- Task objective: The response must contain every line from the records below that has "pixels".

[Dataset entries]
+===+

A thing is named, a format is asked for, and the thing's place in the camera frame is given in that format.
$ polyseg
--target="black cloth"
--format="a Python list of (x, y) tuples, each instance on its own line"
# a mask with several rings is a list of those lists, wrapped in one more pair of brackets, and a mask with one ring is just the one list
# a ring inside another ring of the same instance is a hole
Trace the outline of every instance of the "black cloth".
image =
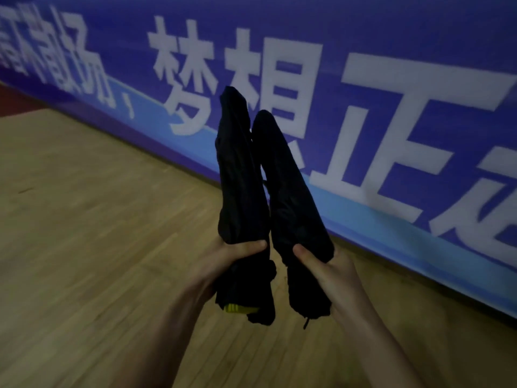
[(215, 283), (216, 303), (258, 307), (249, 321), (270, 325), (275, 305), (270, 282), (275, 263), (269, 259), (270, 218), (262, 186), (260, 163), (251, 142), (246, 99), (233, 87), (220, 96), (222, 116), (216, 137), (217, 162), (221, 177), (223, 207), (219, 235), (227, 244), (267, 240), (266, 250), (238, 260)]
[(252, 139), (266, 173), (273, 246), (288, 269), (289, 303), (305, 318), (328, 316), (330, 300), (314, 276), (294, 256), (293, 246), (302, 244), (326, 263), (333, 257), (334, 245), (270, 112), (259, 111), (253, 122)]

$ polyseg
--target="forearm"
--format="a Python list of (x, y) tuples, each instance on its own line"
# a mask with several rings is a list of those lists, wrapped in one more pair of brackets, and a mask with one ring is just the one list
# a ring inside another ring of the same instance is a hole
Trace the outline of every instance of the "forearm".
[(388, 331), (363, 288), (353, 306), (334, 317), (348, 333), (373, 388), (422, 388), (424, 384), (406, 354)]
[(203, 290), (190, 285), (144, 333), (112, 388), (170, 388), (201, 309)]

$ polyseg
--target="yellow object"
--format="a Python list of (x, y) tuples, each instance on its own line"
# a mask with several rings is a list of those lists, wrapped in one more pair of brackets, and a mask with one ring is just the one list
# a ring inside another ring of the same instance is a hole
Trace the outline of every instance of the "yellow object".
[(249, 313), (257, 313), (259, 308), (254, 308), (251, 306), (240, 306), (236, 304), (227, 304), (224, 305), (224, 311), (228, 313), (241, 313), (241, 314), (249, 314)]

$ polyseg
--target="gym floor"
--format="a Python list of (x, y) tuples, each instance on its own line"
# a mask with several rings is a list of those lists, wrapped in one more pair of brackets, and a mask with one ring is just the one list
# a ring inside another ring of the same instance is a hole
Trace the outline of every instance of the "gym floor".
[[(0, 386), (105, 387), (216, 236), (221, 191), (0, 86)], [(430, 387), (517, 386), (515, 321), (339, 242)], [(330, 318), (203, 310), (175, 387), (369, 386)]]

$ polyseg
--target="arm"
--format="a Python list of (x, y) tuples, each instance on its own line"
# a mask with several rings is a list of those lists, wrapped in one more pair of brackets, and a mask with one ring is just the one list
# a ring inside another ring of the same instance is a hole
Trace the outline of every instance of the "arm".
[(266, 241), (228, 245), (220, 237), (203, 253), (186, 285), (144, 333), (130, 353), (112, 388), (170, 388), (204, 304), (212, 298), (213, 282), (235, 260), (258, 253)]
[(332, 302), (331, 315), (350, 336), (372, 387), (423, 388), (422, 379), (375, 311), (350, 257), (336, 247), (332, 260), (324, 264), (300, 244), (293, 252)]

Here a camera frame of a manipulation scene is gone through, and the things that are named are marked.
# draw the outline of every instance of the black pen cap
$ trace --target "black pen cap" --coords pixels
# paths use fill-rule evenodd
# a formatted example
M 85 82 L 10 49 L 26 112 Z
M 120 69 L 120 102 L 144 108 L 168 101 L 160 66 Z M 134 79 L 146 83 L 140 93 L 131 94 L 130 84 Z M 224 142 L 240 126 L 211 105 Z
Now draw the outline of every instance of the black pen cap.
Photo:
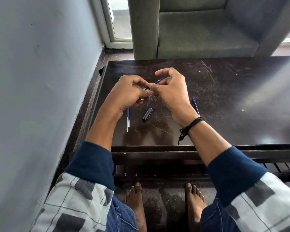
M 146 114 L 143 116 L 142 120 L 143 120 L 144 123 L 148 120 L 148 118 L 150 117 L 151 113 L 152 113 L 152 109 L 150 108 L 150 109 L 148 109 Z

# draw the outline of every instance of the glass pane
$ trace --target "glass pane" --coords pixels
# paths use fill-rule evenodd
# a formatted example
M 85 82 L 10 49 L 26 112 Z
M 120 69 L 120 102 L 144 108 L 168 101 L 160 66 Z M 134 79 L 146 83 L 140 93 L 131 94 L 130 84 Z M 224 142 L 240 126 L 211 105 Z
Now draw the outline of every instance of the glass pane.
M 128 0 L 108 0 L 115 38 L 132 38 Z

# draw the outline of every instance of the gray sofa
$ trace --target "gray sofa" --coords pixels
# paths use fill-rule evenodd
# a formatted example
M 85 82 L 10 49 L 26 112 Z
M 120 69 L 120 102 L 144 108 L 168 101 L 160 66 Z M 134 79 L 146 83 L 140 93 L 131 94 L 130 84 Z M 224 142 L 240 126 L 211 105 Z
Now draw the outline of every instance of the gray sofa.
M 128 0 L 135 59 L 270 56 L 290 0 Z

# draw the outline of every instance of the person
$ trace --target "person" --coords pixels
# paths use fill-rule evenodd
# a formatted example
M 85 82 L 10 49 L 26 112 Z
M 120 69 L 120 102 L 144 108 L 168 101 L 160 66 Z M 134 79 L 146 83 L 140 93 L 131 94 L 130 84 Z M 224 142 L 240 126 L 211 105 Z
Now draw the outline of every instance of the person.
M 142 187 L 132 186 L 121 203 L 113 194 L 111 144 L 123 111 L 139 106 L 151 91 L 182 127 L 198 114 L 190 105 L 185 77 L 174 68 L 158 84 L 122 76 L 99 109 L 85 141 L 50 191 L 31 232 L 147 231 Z M 141 84 L 150 90 L 143 90 Z M 195 185 L 186 184 L 189 231 L 290 231 L 290 188 L 246 157 L 201 121 L 189 130 L 217 190 L 206 206 Z

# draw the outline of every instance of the sleeve cuff
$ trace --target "sleeve cuff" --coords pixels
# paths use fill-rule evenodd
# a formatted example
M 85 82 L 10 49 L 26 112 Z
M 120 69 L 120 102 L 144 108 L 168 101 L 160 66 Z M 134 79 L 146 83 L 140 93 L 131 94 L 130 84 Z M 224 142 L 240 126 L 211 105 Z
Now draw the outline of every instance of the sleeve cuff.
M 208 165 L 208 173 L 224 207 L 232 200 L 254 186 L 267 172 L 236 147 L 230 147 Z
M 114 191 L 113 170 L 112 153 L 97 144 L 84 141 L 65 172 Z

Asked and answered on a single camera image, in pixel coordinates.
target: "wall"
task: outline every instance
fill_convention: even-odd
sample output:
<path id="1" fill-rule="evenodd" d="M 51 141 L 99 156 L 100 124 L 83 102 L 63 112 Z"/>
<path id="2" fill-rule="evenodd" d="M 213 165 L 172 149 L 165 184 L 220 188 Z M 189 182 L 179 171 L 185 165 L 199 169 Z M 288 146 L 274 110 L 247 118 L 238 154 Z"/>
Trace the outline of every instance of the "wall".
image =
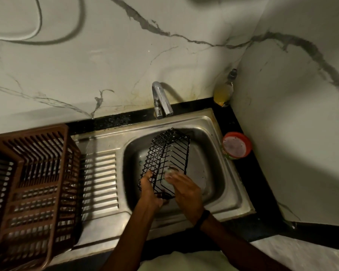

+===+

- Worked solution:
$ trace --target "black pen cap" --coords pixels
$ trace --target "glass pane" --coords pixels
$ trace --target "gray sofa" --coords pixels
$ trace --target "person" --coords pixels
$ trace --target "sleeve cuff" --coords pixels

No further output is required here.